Kafka streams fail on decoding timestamp metadata inside StreamTask - apache-kafka

We got strange errors on Kafka Streams during starting app
java.lang.IllegalArgumentException: Illegal base64 character 7b
at java.base/java.util.Base64$Decoder.decode0(Base64.java:743)
at java.base/java.util.Base64$Decoder.decode(Base64.java:535)
at java.base/java.util.Base64$Decoder.decode(Base64.java:558)
at org.apache.kafka.streams.processor.internals.StreamTask.decodeTimestamp(StreamTask.java:985)
at org.apache.kafka.streams.processor.internals.StreamTask.initializeTaskTime(StreamTask.java:303)
at org.apache.kafka.streams.processor.internals.StreamTask.initializeMetadata(StreamTask.java:265)
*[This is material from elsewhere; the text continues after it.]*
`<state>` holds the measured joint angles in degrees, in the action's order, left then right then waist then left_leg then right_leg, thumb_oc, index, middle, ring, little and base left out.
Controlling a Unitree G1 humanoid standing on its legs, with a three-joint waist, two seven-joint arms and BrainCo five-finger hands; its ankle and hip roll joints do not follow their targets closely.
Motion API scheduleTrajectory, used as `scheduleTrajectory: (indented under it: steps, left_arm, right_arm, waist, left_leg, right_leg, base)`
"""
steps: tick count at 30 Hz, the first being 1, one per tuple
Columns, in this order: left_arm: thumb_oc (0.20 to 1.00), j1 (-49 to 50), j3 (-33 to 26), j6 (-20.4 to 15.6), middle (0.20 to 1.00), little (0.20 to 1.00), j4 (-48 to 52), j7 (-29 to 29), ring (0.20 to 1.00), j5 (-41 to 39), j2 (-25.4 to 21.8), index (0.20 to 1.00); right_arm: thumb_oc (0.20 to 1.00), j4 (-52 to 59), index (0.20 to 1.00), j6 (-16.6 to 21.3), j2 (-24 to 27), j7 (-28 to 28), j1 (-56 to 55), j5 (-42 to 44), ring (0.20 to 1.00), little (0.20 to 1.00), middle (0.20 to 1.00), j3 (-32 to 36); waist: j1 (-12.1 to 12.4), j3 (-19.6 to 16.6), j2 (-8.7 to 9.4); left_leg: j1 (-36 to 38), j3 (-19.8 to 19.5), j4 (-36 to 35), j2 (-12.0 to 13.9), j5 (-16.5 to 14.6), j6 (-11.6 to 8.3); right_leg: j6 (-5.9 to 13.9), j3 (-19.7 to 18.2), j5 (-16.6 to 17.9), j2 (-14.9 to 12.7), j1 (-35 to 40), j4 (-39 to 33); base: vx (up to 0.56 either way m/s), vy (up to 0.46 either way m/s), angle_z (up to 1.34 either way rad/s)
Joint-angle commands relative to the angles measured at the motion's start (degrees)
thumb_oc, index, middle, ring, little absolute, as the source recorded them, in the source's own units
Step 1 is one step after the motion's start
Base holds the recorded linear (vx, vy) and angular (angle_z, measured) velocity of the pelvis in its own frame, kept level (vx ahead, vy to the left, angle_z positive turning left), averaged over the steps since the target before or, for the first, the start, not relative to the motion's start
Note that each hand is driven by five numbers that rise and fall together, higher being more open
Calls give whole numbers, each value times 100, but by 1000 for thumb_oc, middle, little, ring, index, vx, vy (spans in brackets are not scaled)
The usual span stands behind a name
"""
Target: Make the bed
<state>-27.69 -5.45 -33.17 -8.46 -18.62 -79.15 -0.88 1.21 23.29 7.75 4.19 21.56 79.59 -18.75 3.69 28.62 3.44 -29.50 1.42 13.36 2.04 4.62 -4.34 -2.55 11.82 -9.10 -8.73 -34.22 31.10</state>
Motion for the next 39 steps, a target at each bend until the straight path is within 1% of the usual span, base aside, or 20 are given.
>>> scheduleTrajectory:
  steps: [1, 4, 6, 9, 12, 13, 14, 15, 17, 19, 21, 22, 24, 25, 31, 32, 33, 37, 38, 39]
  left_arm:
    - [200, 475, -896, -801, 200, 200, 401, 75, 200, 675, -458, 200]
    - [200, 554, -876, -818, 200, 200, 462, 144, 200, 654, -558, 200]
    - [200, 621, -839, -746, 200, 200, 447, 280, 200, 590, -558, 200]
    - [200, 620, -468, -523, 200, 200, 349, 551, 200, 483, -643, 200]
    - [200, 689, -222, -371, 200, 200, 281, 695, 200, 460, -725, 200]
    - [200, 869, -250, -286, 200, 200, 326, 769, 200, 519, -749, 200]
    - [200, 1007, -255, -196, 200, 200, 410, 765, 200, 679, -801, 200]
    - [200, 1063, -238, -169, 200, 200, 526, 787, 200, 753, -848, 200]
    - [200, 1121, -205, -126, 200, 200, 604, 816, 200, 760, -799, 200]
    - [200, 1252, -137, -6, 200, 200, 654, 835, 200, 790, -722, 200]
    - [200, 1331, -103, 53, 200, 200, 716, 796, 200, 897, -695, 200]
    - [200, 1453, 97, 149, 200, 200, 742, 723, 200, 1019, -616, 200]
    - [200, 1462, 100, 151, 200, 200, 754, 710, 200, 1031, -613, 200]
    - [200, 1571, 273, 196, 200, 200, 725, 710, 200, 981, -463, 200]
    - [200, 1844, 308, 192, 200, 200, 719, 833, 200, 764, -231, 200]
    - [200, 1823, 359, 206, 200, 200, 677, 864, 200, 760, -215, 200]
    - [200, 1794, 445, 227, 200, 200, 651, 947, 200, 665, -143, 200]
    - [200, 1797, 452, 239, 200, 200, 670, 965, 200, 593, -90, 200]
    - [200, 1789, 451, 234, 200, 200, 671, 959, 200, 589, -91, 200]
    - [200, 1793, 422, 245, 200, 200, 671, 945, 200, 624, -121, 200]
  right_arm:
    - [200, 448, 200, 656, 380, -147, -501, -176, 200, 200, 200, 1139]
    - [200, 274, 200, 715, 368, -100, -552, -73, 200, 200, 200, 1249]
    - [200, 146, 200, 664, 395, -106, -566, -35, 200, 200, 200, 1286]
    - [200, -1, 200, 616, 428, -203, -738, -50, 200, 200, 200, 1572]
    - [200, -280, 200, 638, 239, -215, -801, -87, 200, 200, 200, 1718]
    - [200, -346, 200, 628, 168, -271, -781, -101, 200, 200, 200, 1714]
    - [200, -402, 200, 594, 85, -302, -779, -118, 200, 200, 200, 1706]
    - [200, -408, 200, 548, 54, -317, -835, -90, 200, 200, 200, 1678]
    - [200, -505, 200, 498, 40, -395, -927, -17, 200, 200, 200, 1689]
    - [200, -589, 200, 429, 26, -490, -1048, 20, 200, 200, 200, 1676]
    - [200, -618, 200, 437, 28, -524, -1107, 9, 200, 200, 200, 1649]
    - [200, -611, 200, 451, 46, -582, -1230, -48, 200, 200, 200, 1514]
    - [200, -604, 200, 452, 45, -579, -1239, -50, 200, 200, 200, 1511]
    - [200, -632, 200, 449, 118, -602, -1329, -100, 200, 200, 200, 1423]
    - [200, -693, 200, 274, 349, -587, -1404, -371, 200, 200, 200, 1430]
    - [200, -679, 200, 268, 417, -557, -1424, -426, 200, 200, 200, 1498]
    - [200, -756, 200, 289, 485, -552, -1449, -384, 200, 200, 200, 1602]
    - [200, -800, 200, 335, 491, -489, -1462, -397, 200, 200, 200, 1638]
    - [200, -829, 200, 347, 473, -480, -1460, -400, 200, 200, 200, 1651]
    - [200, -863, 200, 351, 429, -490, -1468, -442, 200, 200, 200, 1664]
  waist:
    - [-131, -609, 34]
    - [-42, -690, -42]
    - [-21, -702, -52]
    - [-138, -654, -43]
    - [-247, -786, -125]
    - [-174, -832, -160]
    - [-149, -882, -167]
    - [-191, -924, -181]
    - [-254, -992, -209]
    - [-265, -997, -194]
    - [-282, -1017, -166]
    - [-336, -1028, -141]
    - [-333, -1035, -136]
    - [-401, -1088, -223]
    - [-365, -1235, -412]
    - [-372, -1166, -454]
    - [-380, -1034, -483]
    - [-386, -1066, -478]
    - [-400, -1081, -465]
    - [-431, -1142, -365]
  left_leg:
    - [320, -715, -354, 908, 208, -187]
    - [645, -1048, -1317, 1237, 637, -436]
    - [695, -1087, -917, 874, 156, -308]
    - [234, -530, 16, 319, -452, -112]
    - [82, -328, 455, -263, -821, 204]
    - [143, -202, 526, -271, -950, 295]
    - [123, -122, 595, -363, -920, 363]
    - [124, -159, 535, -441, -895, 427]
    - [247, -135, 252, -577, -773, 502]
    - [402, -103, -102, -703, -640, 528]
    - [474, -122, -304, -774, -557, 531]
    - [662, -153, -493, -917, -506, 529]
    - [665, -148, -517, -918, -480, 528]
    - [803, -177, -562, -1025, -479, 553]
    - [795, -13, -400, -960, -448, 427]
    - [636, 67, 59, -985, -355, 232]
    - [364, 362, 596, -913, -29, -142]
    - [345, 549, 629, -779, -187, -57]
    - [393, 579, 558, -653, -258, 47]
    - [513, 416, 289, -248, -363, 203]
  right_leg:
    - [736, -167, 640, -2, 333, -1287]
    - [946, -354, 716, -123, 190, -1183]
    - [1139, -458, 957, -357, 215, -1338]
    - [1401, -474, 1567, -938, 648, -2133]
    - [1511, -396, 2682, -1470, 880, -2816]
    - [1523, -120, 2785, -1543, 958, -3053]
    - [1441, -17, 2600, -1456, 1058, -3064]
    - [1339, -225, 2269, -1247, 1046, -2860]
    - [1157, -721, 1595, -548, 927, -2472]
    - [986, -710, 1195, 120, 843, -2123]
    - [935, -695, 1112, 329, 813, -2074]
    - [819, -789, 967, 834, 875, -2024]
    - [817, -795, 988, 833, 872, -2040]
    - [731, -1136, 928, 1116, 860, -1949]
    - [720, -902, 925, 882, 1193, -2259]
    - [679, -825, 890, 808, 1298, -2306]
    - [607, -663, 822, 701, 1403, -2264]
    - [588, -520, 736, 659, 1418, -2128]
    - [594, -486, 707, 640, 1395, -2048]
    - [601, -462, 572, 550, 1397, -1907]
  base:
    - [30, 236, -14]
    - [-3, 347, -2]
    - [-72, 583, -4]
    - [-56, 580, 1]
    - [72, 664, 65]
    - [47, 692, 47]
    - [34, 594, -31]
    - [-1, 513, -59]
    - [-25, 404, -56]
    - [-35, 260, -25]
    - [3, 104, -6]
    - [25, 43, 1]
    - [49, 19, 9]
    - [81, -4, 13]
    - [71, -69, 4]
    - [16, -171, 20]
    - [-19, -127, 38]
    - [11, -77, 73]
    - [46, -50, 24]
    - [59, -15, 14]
at org.apache.kafka.streams.processor.internals.AssignedTasks.initializeNewTasks(AssignedTasks.java:71)
at org.apache.kafka.streams.processor.internals.TaskManager.updateNewAndRestoringTasks(TaskManager.java:385)
at org.apache.kafka.streams.processor.internals.StreamThread.runOnce(StreamThread.java:769)
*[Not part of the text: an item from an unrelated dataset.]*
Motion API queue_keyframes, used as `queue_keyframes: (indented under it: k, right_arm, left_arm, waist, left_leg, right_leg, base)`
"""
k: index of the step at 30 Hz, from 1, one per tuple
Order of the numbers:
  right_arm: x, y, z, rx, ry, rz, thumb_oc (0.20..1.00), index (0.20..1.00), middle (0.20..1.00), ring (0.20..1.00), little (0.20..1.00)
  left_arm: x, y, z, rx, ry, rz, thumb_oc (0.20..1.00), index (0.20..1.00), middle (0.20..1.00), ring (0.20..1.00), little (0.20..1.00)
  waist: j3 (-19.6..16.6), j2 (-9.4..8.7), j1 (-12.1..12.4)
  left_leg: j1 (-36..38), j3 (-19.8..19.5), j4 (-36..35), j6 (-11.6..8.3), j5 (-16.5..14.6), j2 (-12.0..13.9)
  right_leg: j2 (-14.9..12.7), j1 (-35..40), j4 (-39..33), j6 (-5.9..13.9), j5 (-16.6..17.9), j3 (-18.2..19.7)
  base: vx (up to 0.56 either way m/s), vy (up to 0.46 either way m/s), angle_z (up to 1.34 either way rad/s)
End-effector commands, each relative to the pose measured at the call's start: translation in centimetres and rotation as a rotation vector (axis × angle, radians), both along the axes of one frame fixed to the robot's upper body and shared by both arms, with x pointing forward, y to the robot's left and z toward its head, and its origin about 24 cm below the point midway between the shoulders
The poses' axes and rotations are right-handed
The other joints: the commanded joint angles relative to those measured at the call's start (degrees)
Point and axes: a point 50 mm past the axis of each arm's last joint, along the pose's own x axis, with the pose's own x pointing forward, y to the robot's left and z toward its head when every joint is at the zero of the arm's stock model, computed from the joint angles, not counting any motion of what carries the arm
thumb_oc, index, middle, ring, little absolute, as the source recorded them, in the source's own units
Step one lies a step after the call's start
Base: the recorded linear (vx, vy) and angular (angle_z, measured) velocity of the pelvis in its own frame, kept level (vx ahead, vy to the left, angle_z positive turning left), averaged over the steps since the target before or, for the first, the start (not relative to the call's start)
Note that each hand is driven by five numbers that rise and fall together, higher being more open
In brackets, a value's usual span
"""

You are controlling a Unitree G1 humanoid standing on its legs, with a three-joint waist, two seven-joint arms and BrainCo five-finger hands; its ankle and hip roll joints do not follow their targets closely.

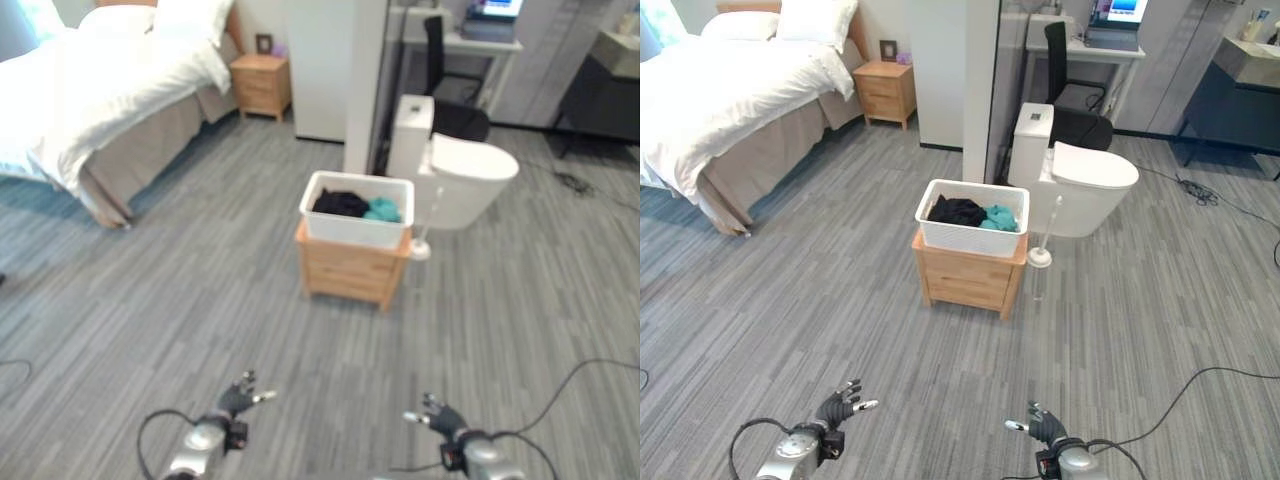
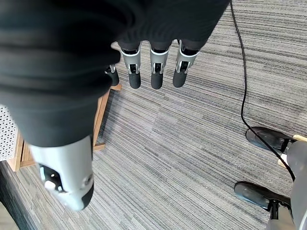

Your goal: Grab the laundry basket,head to the washer,open it,put in the laundry and shut it.

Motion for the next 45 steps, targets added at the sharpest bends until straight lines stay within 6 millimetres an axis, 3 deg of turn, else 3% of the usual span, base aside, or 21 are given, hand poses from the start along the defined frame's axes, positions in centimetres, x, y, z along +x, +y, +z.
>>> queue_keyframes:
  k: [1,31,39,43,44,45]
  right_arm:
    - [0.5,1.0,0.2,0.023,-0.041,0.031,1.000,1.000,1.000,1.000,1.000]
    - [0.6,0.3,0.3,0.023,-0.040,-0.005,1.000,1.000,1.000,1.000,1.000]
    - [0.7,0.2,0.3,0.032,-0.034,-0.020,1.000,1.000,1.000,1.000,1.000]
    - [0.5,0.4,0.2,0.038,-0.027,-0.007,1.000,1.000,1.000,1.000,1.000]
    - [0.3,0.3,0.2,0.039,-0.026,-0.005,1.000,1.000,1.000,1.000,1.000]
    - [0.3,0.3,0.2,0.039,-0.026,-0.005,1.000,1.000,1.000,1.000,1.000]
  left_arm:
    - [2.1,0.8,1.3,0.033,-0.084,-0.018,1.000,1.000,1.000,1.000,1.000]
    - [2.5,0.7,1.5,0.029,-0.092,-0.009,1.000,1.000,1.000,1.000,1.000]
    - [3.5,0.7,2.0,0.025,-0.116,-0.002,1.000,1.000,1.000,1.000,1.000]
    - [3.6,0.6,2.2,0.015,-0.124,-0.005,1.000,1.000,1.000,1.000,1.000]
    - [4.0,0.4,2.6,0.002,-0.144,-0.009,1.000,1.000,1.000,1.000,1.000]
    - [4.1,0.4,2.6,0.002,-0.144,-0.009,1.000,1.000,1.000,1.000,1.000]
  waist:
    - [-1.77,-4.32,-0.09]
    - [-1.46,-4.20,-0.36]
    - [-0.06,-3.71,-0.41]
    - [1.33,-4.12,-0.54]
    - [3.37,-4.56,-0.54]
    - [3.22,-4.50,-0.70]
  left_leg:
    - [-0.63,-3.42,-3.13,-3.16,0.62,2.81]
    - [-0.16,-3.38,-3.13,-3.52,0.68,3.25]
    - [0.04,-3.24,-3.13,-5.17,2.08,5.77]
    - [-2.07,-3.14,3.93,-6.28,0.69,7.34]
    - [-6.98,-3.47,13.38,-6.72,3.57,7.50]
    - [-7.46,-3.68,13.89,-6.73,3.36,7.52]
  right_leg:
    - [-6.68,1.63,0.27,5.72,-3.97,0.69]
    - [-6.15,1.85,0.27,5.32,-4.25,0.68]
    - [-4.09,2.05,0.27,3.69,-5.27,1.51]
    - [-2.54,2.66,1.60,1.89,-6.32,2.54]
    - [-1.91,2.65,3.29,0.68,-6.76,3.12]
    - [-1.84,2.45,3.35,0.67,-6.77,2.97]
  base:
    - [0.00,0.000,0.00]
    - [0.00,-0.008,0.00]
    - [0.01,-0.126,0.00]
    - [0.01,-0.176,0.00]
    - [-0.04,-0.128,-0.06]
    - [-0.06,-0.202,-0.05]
at org.apache.kafka.streams.processor.internals.StreamThread.runLoop(StreamThread.java:698)
at org.apache.kafka.streams.processor.internals.StreamThread.run(StreamThread.java:671)
and, as a result, error about failed stream: ERROR KafkaStreams - stream-client [xxx] All stream threads have died. The instance will be in error state and should be closed.
According to code inside org.apache.kafka.streams.processor.internals.StreamTask, failure happened due to error in decoding timestamp metadata (StreamTask.decodeTimestamp()). It happened on prod, and can't reproduce on stage.
What could be the root cause of such errors?
Extra info: our app uses Kafka-Streams and consumes messages from several kafka brokers using the same application.id and state.dir (actually we switch from one broker to another, but during some period we connected to both brokers, so we have two kafka streams, one per each broker). As I understand, consumer group lives on broker side (so shouldn't be a problem), but state dir is on client side. Maybe some race condition occurred due to using the same state.dir for two kafka streams? could it be the root cause?
We use kafka-streams v.2.4.0, kafka-clients v.2.4.0, Kafka Broker v.1.1.1, with the following configs:
default.key.serde: org.apache.kafka.common.serialization.Serdes$StringSerde
default.value.serde: org.apache.kafka.common.serialization.Serdes$StringSerde
default.timestamp.extractor: org.apache.kafka.streams.processor.WallclockTimestampExtractor
default.deserialization.exception.handler: org.apache.kafka.streams.errors.LogAndContinueExceptionHandler
commit.interval.ms: 5000
num.stream.threads: 1
auto.offset.reset: latest

Finally, we figured out what is the root cause of corrupted metadata by some consumer groups.
It was one of our internal monitoring tool (written with pykafka) that corrupted metadata by temporarily inactive consumer groups.
Metadata were unencrupted and contained invalid data like the following: {"consumer_id": "", "hostname": "monitoring-xxx"}.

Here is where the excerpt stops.